Спектакль начали. Зрители, стиснув друг друга, сидели на скамейках без спинок, стояли у стен. Мальчишки устроились на полу, положили локти на низенькую сцену. Актрисы мели по их лицам подолами диковинных платьев. И в зале и на сцене душно.
Алеша через дырочку в матерчатой стене глядел на лица зрителей.
Потом он задумался о роли, стараясь войти в мир Дормидонта, смотреть на все его глазами.
Естественно держалась на сцене Снеговая. Прост и хорош был Караванов.
Но вот заговорила Чайка, и Алеша зажмурился. Она не слушала партнера, не старалась понять его, ответить ему. Она только ожидала реплики, чтобы продекламировать заученный текст. Она жила сама по себе, для самой себя. Отвечая партнеру, даже не поворачивалась к нему, – чтобы лицо ее все время было видно из зала.
«Лишь бы себя преподнести, – сердился Северов, – а на спектакль, на партнеров – плевать».
Скоро выходить на сцену.
Алеше показалось, что нечем дышать, что забыл весь текст, что сейчас будет позор на всю жизнь.
На цыпочках подошел Воевода, сжал его локоть, шепнул:
– Не волнуйтесь. Играть будете хорошо! – Поправил на парике завитушки.
Алеша поблагодарил улыбкой. Шумно переведя дыхание, стал слушать разговор на сцене. Грудь вздрагивала от ударов изнутри. Приготовился. Прозвучала реплика. Вышел, глянул на Чайку-Людмилу, подумал: «Милая!» – и по лицу расплылась улыбка. Зрители засмеялись, поняли, что парень заворожен девушкой.
Северов ушел из того мира, который остался за матерчатой стенкой, шушукался, шелестел, толкал в нее локтями. У Северова началась другая жизнь. Но сосредоточенно живя этой другой жизнью, созданной Островским, он успел понять, что на сцене не повернуться, что переходы пропадают.
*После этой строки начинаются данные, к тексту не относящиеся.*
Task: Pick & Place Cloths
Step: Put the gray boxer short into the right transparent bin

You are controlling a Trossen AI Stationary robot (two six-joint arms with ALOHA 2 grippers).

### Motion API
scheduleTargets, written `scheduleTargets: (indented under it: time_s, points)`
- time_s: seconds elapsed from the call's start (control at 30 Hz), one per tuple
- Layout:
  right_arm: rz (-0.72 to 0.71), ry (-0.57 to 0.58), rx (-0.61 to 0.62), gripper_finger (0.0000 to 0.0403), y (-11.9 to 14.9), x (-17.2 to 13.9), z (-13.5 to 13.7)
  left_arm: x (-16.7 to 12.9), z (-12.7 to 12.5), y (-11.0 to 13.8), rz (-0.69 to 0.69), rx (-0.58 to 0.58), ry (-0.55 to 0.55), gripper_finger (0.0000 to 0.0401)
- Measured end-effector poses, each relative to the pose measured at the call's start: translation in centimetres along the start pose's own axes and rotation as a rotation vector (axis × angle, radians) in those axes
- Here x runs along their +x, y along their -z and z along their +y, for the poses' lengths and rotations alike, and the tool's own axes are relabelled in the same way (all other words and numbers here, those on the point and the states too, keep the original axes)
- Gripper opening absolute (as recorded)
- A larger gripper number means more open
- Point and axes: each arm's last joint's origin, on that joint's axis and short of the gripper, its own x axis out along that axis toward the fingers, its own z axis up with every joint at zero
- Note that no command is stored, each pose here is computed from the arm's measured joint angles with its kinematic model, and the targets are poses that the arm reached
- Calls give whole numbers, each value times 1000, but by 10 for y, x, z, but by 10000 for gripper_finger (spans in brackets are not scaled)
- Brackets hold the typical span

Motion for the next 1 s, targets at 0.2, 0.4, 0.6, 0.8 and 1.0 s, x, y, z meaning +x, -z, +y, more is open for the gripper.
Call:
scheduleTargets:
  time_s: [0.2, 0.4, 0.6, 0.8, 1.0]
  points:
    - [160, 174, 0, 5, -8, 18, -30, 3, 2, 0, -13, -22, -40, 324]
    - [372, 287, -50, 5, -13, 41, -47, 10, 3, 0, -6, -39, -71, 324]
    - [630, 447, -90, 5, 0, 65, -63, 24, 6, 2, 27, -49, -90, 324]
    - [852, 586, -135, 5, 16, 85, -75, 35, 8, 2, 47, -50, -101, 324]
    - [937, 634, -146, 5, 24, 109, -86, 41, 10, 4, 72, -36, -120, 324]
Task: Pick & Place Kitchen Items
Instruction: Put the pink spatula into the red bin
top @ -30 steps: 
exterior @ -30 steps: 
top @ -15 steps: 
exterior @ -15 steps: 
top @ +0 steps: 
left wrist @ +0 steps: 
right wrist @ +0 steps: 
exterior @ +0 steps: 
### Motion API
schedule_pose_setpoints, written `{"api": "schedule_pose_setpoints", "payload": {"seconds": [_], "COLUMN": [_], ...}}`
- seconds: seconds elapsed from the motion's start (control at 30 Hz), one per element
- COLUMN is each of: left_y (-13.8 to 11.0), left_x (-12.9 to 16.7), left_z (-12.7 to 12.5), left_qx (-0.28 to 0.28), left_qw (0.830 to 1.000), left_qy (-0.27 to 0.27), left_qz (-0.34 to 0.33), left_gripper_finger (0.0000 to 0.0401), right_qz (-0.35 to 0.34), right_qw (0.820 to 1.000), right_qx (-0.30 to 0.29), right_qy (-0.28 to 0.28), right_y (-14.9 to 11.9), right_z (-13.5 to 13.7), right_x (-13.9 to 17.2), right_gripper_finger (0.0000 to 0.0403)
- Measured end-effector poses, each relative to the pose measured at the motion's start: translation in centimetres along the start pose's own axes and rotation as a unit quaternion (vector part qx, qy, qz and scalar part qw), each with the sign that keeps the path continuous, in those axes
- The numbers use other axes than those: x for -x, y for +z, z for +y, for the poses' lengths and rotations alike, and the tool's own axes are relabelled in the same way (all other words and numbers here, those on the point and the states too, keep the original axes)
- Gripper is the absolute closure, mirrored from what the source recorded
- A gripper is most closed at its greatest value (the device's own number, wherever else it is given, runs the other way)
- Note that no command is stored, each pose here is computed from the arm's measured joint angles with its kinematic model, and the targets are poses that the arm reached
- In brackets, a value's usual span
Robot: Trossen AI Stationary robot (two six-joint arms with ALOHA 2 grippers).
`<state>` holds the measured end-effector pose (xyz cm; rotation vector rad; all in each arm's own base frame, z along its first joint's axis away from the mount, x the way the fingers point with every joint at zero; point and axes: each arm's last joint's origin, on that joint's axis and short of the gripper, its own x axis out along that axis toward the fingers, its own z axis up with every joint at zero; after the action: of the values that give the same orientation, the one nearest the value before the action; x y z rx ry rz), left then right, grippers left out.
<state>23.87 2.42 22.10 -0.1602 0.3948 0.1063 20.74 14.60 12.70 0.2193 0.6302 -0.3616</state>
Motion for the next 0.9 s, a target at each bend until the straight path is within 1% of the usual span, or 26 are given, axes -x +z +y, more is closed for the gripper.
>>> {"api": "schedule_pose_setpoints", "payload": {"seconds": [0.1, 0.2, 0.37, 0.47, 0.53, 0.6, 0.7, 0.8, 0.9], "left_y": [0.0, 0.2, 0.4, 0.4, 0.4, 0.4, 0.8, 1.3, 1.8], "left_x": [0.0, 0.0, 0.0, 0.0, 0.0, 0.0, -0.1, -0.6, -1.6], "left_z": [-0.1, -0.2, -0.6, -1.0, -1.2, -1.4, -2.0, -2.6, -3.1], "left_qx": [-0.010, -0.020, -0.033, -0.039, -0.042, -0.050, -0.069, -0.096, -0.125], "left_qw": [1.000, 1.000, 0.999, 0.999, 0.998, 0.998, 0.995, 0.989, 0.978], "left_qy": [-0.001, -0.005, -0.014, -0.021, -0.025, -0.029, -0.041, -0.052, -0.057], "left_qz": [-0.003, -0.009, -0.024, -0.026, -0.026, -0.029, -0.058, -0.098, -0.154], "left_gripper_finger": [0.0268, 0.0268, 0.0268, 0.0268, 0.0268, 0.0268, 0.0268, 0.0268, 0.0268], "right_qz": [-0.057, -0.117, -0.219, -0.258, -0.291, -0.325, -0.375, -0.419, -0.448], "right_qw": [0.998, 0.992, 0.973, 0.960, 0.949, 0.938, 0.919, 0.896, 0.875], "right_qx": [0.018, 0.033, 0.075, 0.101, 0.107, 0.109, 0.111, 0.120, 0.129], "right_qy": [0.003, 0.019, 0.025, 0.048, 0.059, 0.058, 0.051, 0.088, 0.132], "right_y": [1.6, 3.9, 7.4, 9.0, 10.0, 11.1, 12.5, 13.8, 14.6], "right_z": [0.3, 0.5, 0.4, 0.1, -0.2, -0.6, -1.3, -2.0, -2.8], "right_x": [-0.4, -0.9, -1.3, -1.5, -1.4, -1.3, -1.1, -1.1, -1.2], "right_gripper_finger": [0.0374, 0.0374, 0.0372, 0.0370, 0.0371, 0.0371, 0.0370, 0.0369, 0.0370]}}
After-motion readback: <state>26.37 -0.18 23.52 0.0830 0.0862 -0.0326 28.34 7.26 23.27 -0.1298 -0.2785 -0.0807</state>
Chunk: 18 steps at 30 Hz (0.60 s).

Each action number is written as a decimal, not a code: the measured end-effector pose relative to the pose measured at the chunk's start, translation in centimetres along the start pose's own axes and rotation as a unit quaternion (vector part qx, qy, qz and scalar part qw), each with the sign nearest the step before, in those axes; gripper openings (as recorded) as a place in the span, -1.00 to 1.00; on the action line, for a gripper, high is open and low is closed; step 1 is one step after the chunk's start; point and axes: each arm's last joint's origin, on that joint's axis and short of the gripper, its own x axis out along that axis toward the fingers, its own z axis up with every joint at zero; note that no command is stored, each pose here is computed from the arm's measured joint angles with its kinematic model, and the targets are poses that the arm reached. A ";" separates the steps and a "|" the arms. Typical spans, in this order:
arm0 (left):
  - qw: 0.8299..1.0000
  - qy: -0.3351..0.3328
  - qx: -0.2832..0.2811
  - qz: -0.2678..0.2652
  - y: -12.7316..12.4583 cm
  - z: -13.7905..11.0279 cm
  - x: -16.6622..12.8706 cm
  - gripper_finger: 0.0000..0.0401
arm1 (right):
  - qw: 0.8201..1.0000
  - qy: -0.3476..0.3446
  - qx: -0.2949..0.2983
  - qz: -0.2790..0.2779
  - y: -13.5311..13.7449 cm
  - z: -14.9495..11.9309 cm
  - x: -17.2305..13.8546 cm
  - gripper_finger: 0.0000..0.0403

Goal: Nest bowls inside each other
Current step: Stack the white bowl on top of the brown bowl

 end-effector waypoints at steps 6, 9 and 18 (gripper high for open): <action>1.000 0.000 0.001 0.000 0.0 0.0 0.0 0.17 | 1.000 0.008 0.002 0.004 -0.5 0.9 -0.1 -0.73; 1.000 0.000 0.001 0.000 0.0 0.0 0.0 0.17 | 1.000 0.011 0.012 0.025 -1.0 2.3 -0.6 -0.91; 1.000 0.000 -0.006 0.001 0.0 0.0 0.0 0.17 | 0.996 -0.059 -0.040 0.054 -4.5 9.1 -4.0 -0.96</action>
Виднелись локти мальчишек, положенные на сцену, и очарованные лица, положенные на эти локти. Край глаза уловил глубину зала, полную людей.
Алеша понял, что от волнения почти кричит, заговорил проще, тише, и сразу почувствовал себя хорошо. Зрители все оживленней откликались на его слова, смех нарастал, подбадривал, и Северов забыл о волнении.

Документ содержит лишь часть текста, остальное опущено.